### ASSIGNED TASK
Among the lines of the records, find all that carry the word "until" and copy them.

### DATA PROVIDED
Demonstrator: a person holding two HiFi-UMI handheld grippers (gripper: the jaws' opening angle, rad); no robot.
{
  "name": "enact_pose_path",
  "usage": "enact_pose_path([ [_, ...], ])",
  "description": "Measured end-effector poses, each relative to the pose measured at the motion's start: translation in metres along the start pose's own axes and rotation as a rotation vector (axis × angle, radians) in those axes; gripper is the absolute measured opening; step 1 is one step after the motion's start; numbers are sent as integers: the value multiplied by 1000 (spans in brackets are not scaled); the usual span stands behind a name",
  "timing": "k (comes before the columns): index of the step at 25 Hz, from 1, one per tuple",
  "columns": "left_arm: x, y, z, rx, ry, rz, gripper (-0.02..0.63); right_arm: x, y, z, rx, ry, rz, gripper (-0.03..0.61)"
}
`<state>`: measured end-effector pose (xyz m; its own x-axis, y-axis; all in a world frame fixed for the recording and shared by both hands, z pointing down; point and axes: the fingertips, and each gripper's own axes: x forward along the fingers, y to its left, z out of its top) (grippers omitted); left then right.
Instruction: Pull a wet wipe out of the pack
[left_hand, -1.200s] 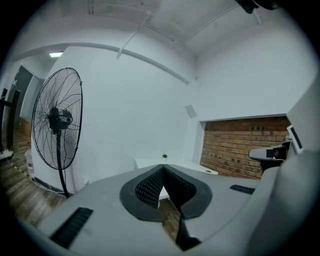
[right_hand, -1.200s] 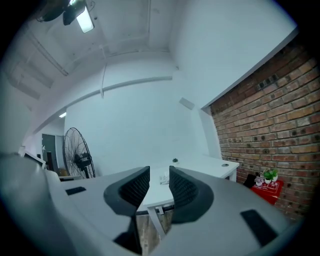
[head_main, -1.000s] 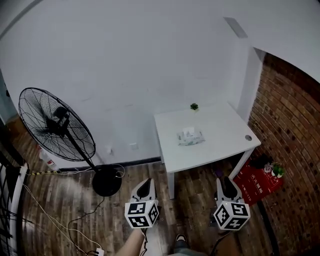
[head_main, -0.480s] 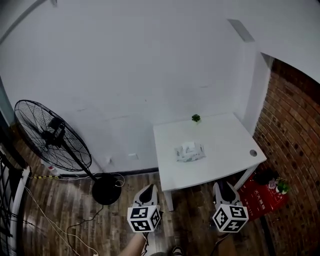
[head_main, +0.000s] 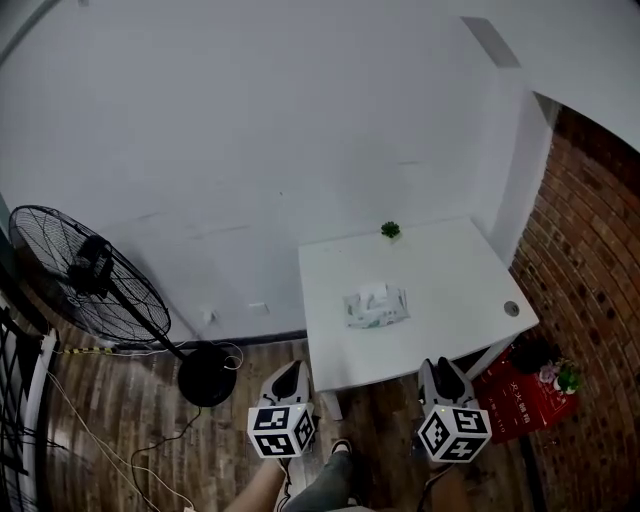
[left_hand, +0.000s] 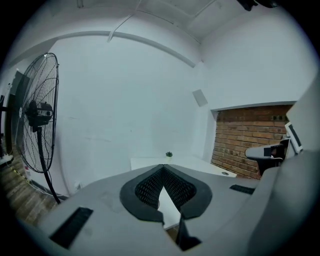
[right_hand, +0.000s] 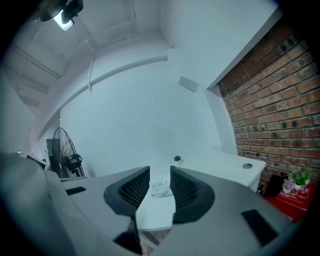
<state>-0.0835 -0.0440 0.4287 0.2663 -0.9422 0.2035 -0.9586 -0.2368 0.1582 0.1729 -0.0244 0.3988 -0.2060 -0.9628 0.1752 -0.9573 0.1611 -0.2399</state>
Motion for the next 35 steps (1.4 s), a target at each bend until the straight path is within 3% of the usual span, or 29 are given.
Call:
enact_pose_path([
  [22,245,51,53,-36,17,-83,0,223,-32,46,-39,32,-41,115],
  [28,276,56,47,-33,63,-82,0,253,-43,41,-20,69,-46,115],
  [35,284,56,45,-52,73,-31,0,275,-49,38,-24,115,19,115],
])
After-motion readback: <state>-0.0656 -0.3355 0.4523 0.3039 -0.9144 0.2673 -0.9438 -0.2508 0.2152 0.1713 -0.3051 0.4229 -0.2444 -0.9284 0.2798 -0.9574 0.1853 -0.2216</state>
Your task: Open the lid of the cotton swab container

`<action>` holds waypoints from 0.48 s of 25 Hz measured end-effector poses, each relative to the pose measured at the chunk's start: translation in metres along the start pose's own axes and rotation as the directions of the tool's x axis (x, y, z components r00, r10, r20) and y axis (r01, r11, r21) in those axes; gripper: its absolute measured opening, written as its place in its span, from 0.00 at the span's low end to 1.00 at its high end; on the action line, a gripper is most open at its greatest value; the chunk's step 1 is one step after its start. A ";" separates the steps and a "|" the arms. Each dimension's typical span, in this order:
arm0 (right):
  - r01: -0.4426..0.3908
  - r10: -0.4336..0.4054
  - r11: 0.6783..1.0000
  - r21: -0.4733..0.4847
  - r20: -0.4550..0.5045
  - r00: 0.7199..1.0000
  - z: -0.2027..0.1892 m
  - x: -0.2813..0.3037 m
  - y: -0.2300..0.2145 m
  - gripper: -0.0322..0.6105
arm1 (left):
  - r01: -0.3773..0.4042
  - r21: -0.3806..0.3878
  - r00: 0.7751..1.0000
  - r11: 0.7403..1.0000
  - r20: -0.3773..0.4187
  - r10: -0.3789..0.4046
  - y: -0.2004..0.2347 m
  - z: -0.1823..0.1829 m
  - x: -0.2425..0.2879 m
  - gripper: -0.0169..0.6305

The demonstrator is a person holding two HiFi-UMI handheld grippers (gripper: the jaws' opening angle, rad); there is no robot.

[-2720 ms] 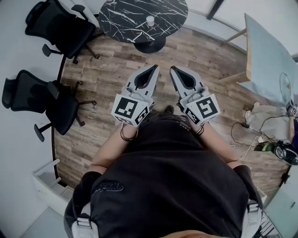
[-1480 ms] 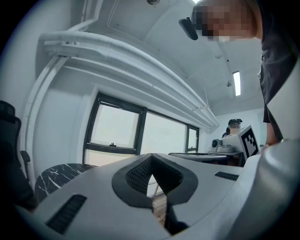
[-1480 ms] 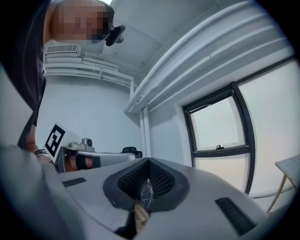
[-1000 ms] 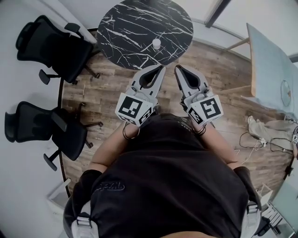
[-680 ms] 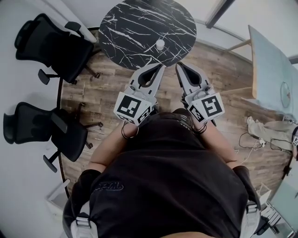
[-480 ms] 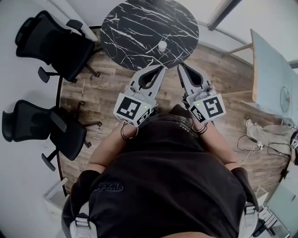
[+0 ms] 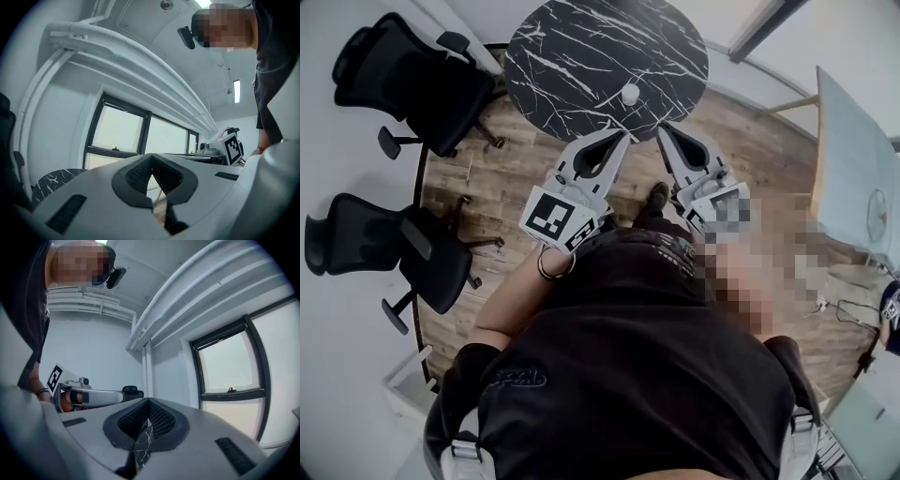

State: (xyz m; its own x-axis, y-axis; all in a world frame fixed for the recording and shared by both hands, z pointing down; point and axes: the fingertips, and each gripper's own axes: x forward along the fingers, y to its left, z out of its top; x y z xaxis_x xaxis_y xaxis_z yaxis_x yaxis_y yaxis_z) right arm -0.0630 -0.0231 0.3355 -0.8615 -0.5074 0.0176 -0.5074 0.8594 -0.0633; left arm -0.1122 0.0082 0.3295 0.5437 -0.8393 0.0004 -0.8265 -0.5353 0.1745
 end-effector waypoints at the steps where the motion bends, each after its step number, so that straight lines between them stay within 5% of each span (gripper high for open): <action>1: -0.020 0.020 1.000 0.001 -0.003 1.000 -0.001 0.002 -0.003 0.08 | 0.000 -0.006 1.000 1.000 0.003 0.000 0.001 0.000 0.004 0.04; 12: -0.174 0.174 0.985 -0.002 -0.033 0.984 -0.012 0.013 -0.066 0.08 | -0.020 0.060 0.999 0.998 -0.024 0.022 0.022 -0.019 0.061 0.04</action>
State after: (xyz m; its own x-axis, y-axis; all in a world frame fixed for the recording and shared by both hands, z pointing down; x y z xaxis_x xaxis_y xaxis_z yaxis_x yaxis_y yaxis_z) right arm -0.0414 -0.0854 0.3516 -0.9368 -0.3477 0.0390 -0.3496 0.9348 -0.0631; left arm -0.0943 -0.0530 0.3515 0.5291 -0.8482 0.0273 -0.8445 -0.5231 0.1152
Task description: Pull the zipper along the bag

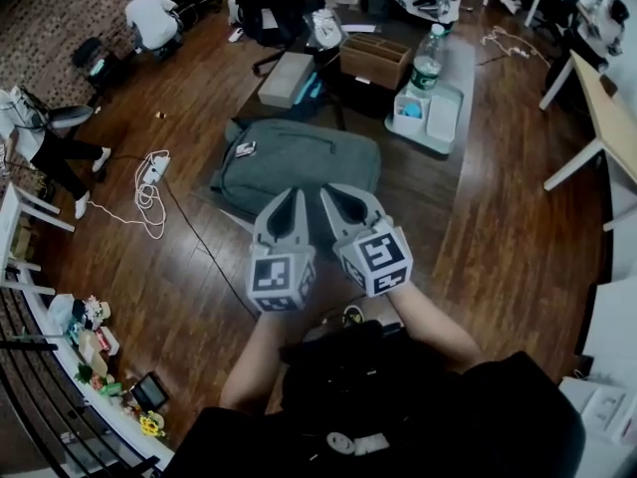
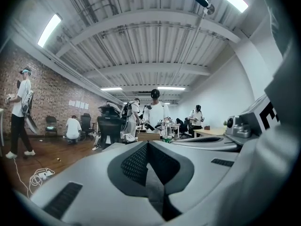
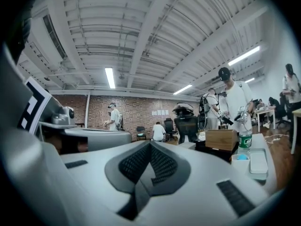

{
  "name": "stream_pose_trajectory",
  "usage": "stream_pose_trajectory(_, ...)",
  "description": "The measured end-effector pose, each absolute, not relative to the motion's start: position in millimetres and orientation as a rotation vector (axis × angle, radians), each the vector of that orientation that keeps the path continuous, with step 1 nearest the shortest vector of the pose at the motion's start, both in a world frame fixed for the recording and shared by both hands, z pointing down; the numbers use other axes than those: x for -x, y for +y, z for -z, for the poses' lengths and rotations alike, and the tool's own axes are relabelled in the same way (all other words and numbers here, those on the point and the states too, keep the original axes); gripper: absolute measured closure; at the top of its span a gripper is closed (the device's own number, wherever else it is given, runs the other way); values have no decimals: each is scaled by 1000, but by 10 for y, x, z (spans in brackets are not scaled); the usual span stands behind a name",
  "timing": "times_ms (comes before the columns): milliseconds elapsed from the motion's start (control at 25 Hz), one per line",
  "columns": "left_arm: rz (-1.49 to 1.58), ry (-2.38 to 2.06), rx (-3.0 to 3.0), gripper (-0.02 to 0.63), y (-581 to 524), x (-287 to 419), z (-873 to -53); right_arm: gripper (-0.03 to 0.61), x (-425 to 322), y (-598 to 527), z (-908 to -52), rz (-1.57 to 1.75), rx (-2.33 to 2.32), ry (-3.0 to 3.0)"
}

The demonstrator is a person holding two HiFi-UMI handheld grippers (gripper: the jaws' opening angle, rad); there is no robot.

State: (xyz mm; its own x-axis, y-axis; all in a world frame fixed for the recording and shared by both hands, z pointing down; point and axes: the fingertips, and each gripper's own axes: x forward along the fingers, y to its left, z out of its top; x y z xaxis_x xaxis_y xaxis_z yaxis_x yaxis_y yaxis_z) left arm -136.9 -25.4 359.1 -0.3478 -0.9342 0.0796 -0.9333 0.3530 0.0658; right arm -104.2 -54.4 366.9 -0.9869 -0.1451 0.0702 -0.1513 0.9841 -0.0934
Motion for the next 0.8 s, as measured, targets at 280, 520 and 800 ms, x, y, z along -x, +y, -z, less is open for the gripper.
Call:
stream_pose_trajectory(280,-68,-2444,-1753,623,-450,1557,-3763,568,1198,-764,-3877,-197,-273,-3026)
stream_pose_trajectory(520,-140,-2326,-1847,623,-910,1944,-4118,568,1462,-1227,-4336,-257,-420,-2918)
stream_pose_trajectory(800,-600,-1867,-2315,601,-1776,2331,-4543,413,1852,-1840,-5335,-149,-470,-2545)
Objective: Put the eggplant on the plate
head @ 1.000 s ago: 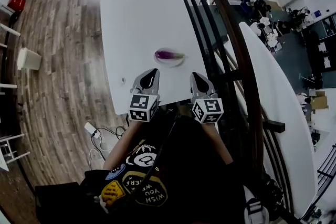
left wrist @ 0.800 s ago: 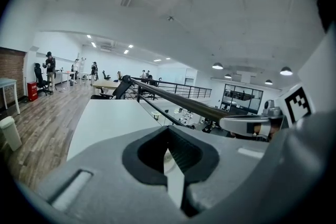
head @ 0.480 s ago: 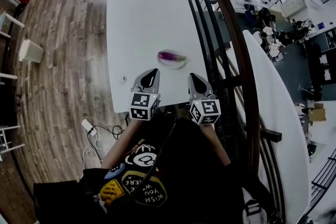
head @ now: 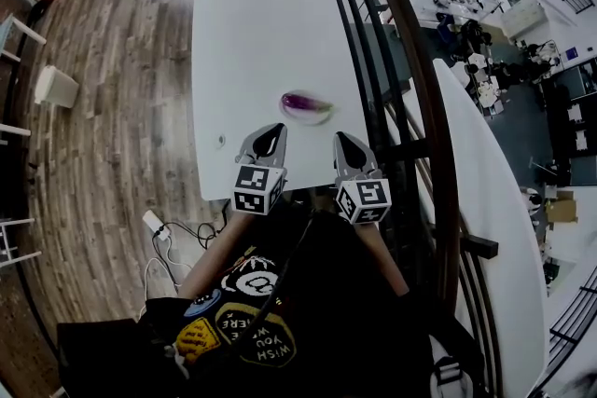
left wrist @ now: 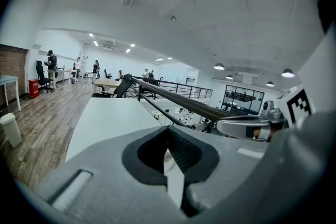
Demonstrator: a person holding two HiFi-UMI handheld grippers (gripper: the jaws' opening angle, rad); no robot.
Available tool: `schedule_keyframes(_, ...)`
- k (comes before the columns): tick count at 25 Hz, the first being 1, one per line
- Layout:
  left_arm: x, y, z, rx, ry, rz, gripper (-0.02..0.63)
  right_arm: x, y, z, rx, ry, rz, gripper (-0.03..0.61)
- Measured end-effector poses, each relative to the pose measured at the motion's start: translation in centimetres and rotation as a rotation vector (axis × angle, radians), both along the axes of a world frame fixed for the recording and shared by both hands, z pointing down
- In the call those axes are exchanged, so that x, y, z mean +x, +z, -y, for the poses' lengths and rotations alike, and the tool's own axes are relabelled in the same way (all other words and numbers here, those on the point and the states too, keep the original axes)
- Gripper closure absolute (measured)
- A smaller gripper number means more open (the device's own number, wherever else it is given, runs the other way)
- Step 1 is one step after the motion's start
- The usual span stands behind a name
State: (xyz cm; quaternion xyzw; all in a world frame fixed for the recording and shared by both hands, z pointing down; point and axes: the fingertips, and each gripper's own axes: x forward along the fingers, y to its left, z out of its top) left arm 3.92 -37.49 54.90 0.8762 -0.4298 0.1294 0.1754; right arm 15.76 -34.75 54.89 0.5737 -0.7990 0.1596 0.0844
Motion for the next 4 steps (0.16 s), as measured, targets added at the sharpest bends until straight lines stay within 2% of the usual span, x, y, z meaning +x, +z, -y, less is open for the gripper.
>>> schedule_keyframes(4,0.02,0.04,-0.14,-0.002,0.002,-0.003,0.609,-0.15,-0.04,0.02,-0.001,-0.007,-0.003,0.577)
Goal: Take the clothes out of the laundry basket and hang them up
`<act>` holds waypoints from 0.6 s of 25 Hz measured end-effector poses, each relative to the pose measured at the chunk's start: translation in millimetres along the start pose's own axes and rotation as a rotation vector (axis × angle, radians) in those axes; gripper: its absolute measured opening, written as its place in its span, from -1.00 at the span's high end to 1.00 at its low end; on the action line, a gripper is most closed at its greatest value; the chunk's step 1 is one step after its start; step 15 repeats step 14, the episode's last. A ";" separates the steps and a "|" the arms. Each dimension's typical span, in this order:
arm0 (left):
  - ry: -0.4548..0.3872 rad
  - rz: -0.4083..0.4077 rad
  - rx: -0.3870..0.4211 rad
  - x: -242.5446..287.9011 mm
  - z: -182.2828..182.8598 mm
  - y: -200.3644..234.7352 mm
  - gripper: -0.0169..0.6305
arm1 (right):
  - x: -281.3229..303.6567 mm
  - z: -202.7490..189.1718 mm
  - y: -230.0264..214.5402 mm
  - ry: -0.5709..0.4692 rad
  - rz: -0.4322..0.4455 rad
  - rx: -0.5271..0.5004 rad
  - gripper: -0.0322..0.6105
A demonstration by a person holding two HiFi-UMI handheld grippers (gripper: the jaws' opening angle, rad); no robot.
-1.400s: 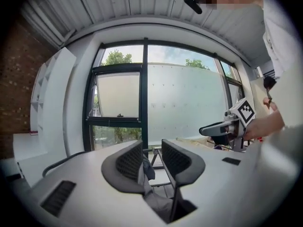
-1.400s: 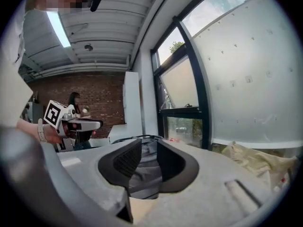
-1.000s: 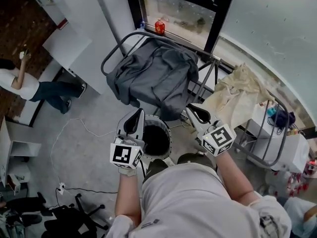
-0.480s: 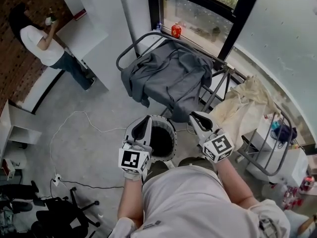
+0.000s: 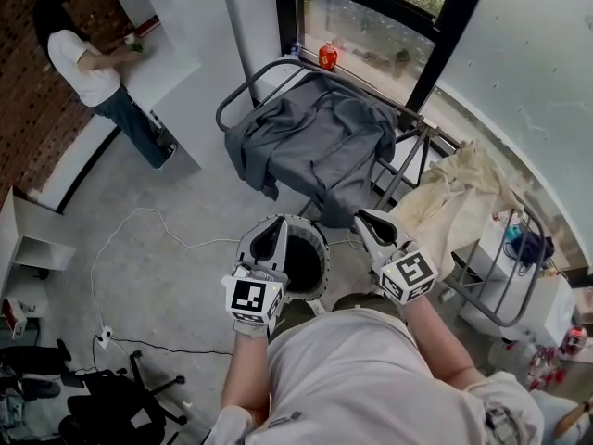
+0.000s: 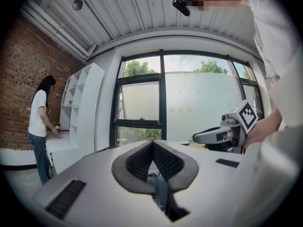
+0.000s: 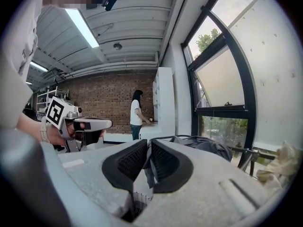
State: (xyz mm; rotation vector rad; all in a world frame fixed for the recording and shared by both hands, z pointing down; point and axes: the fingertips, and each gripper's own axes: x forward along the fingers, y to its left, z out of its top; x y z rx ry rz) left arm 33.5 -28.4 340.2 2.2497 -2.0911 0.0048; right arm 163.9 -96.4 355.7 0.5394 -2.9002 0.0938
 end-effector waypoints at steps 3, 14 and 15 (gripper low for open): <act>0.009 -0.001 0.002 1.3 -2.0 0.7 0.94 | -0.4 -2.9 -0.7 0.002 -0.001 0.010 0.79; 0.026 -0.002 -0.019 2.1 -7.8 2.9 0.94 | 1.0 -7.3 4.4 0.006 0.016 0.020 0.79; 0.026 -0.002 -0.019 2.1 -7.8 2.9 0.94 | 1.0 -7.3 4.4 0.006 0.016 0.020 0.79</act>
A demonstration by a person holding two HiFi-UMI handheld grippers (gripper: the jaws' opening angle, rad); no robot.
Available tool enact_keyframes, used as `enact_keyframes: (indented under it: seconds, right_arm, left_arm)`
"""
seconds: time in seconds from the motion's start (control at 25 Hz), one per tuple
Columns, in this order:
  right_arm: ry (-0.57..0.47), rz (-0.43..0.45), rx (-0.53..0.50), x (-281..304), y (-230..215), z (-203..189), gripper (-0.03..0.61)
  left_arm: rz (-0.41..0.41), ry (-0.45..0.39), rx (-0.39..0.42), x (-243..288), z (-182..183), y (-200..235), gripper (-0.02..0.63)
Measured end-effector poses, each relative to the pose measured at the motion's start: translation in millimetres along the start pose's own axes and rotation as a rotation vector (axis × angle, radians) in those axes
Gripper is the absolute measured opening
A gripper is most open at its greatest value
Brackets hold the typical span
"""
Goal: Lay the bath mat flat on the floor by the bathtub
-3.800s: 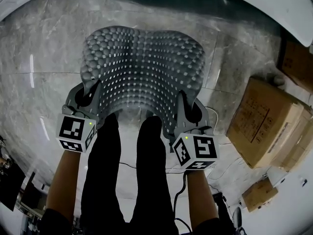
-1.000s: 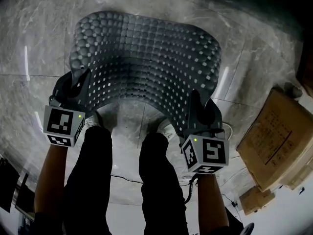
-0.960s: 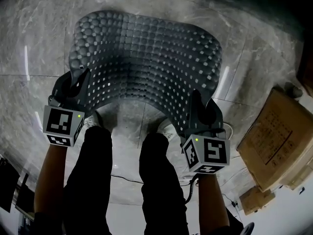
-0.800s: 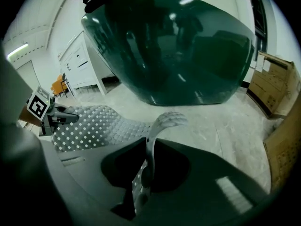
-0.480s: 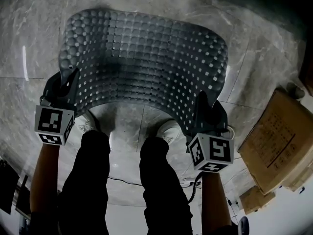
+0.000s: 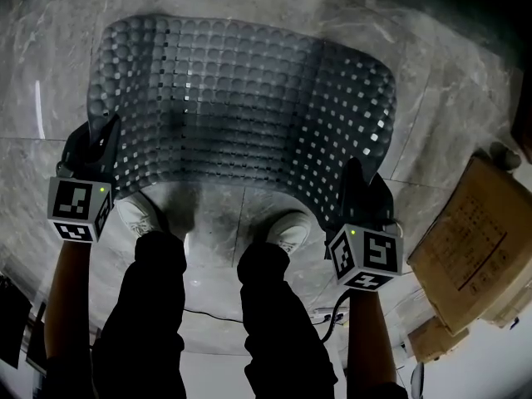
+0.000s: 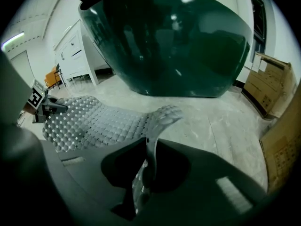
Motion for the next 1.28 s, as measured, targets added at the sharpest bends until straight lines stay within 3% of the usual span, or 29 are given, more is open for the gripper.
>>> enact_keyframes:
  seconds: [0.84, 1.28]
  right_arm:
    - [0.017, -0.103, 0.0, 58, -37, -55, 0.058]
    - [0.04, -0.126, 0.014, 81, -50, -73, 0.075]
  left_arm:
    - [0.096, -0.001, 0.033, 38, -63, 41, 0.038]
    - [0.089, 0.02, 0.013, 52, -83, 58, 0.051]
Point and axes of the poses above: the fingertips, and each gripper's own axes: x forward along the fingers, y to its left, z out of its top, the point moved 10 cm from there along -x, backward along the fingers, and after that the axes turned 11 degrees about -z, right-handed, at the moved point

### TASK RESULT
Motion for the next 35 steps (1.4 s), a target at each bend until the straight path is within 3% of the usual span, or 29 are given.
Motion for the next 4 steps (0.16 s), as measured, targets added at the sharpest bends until straight lines stay within 2% of the usual span, x, y, z meaning +x, +z, -y, less is open for the gripper.
Motion for the next 1.28 s, as measured, targets added at the sharpest bends until straight lines stay within 3% of the usual span, or 29 are given, more is open for the gripper.

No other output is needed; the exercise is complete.